I read confusion, a silent cry in her look. She twisted her head away again, searching the crowd as if she needed a hiding place. But infinity was an illusion; the audience held her captive with its anticipation. I almost thought she shim­mered, began to disappear…caught herself, in control again. Jule murmured something across from me, but I didn’t listen.

The Dreamweaver put her hands up to her face, but it was only a gesture, a sign of beginning. Something like a sigh moved through the crowd . . . something like a whisper formed in my mind. I shut my eyes again, trying to hear the image clearly: the soft, fragile-colored dream that echoed palely as a ghost in my mind’s darkness. I strained toward it, trying to make it clear, to share what made even the blind, deaf, and empty deadheads all around me gape and dream and squirm in their seats.

“Cat. Cat!”

I opened my eyes again, blinking; whispered, “Damn it, Jule—”

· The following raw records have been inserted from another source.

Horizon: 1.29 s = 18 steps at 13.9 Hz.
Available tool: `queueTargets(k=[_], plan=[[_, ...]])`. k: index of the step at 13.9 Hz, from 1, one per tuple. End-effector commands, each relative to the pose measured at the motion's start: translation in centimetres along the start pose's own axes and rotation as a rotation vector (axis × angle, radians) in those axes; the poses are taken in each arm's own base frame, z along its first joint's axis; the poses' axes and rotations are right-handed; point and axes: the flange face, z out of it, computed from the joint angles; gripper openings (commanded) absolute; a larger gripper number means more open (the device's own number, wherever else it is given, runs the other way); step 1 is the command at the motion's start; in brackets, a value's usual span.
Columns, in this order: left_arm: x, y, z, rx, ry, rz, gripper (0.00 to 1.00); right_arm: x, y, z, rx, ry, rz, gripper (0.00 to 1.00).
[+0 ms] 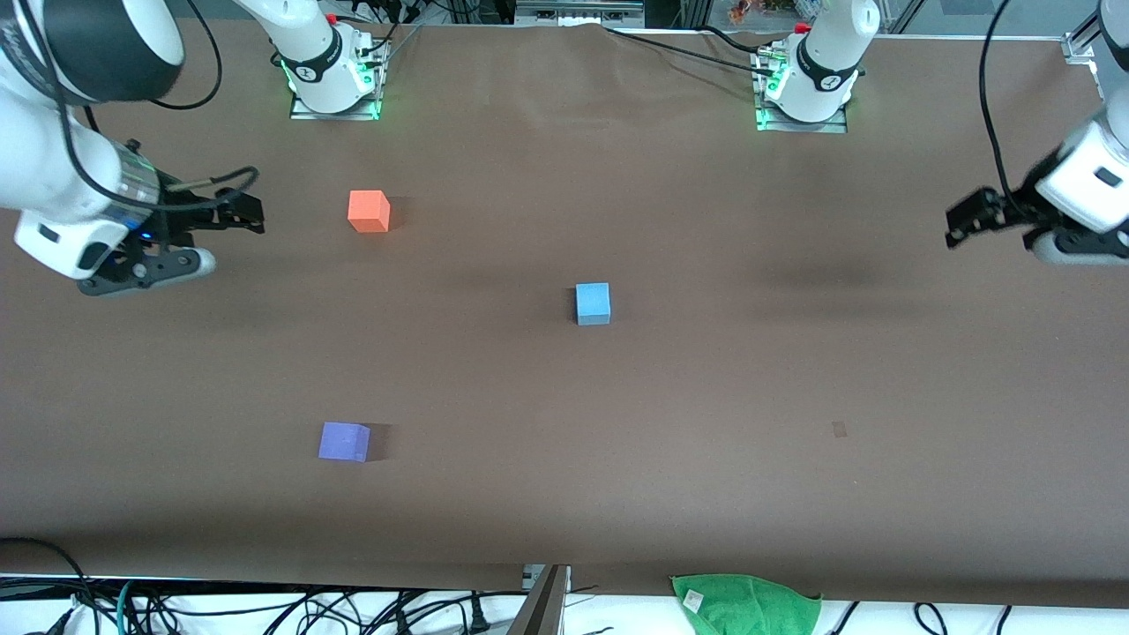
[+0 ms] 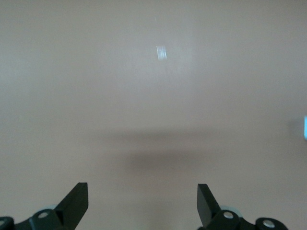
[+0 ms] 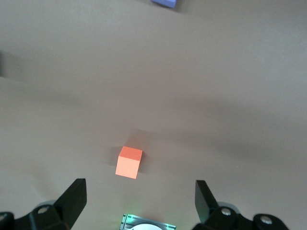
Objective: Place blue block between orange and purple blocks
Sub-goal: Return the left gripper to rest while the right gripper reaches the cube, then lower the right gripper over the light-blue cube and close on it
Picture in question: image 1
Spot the light blue foam block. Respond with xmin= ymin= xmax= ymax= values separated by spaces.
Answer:
xmin=575 ymin=282 xmax=611 ymax=326

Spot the orange foam block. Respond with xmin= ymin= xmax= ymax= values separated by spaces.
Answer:
xmin=348 ymin=190 xmax=392 ymax=234

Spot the purple foam block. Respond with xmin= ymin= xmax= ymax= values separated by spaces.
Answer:
xmin=318 ymin=422 xmax=371 ymax=463

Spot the grey electronics box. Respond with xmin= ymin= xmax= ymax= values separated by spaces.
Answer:
xmin=515 ymin=0 xmax=646 ymax=27

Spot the brown table cover sheet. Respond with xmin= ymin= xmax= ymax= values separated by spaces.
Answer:
xmin=0 ymin=16 xmax=1129 ymax=609

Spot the green microfibre cloth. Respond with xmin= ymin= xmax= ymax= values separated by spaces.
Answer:
xmin=670 ymin=573 xmax=823 ymax=635

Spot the grey aluminium profile bar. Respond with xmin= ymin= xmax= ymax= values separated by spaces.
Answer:
xmin=507 ymin=564 xmax=571 ymax=635

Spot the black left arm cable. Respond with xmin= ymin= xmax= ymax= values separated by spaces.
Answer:
xmin=979 ymin=0 xmax=1026 ymax=195

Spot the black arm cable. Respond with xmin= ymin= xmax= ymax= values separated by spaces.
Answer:
xmin=35 ymin=0 xmax=262 ymax=218
xmin=979 ymin=0 xmax=1026 ymax=195

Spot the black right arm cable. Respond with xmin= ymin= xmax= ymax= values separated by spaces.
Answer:
xmin=35 ymin=0 xmax=262 ymax=218

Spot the aluminium frame corner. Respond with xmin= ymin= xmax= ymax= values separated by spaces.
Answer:
xmin=1063 ymin=18 xmax=1103 ymax=65

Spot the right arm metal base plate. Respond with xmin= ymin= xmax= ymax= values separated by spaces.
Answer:
xmin=289 ymin=40 xmax=390 ymax=121

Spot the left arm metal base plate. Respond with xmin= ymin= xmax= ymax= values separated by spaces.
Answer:
xmin=754 ymin=49 xmax=849 ymax=134

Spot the long black table cable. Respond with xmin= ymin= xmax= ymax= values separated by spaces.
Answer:
xmin=603 ymin=25 xmax=779 ymax=78

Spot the black looped floor cable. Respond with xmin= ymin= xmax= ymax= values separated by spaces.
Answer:
xmin=0 ymin=536 xmax=93 ymax=614

Her face twisted with pain. “I want to leave. I have to leave.”

I couldn’t focus on her; the echoes wouldn’t leave my mind alone, calling, promising—”I can feel her, I can almost—”

Jule put her hands to her head, and tears started in the corner of her eyes. “I can’t stand it, Cat. Please!”

Laughter rippled across us and through us: the cloudsitters, lost in another world, one I wanted to share so much it hurt.

“It hurts!” Jule gasped.

“Block it, then,” trying to keep my voice down, trying to ignore hers.

And suddenly she was gone. Into the air. “Jule!” The one or two people nearest me jerked and swore. I stared at the empty seat across from me. She’d teleported, she’d left me behind; she’d wanted to get away that much. Why? Why would she run from this? But the whispers were smokey and seductive now, I couldn’t keep my mind on her, couldn’t keep it away from them. . . .

The Dreamweaver held the room inside a spell for what seemed like hours, but wasn’t. A part of my own mind felt the passing of time, a dim clock marking seconds to the beating of my heart. My concentration and my need fell inward until I was as lost in seeking as the dreamers around me were lost inside themselves.

But dreams end, and the time came when the mindsong faded like dawn, growing fainter, paler, farther away . . . until all that was left to me was my own mind lying. The light in the room was brightening into sunrise; feeling it through my lids, I opened my eyes. The Dreamweaver was drowning in light until I couldn’t look at her, couldn’t see her, felt the light wash me with physical heat— And she was gone. The light imploded, left my eyes dancing with phosphenes. The other cloudsitters began to shake themselves out, murmuring and gesturing toward the empty center. There was no ap­plause, no calling out for more. Dazed by glissen and drugged with wonder, they stood on air and began to drift toward the door.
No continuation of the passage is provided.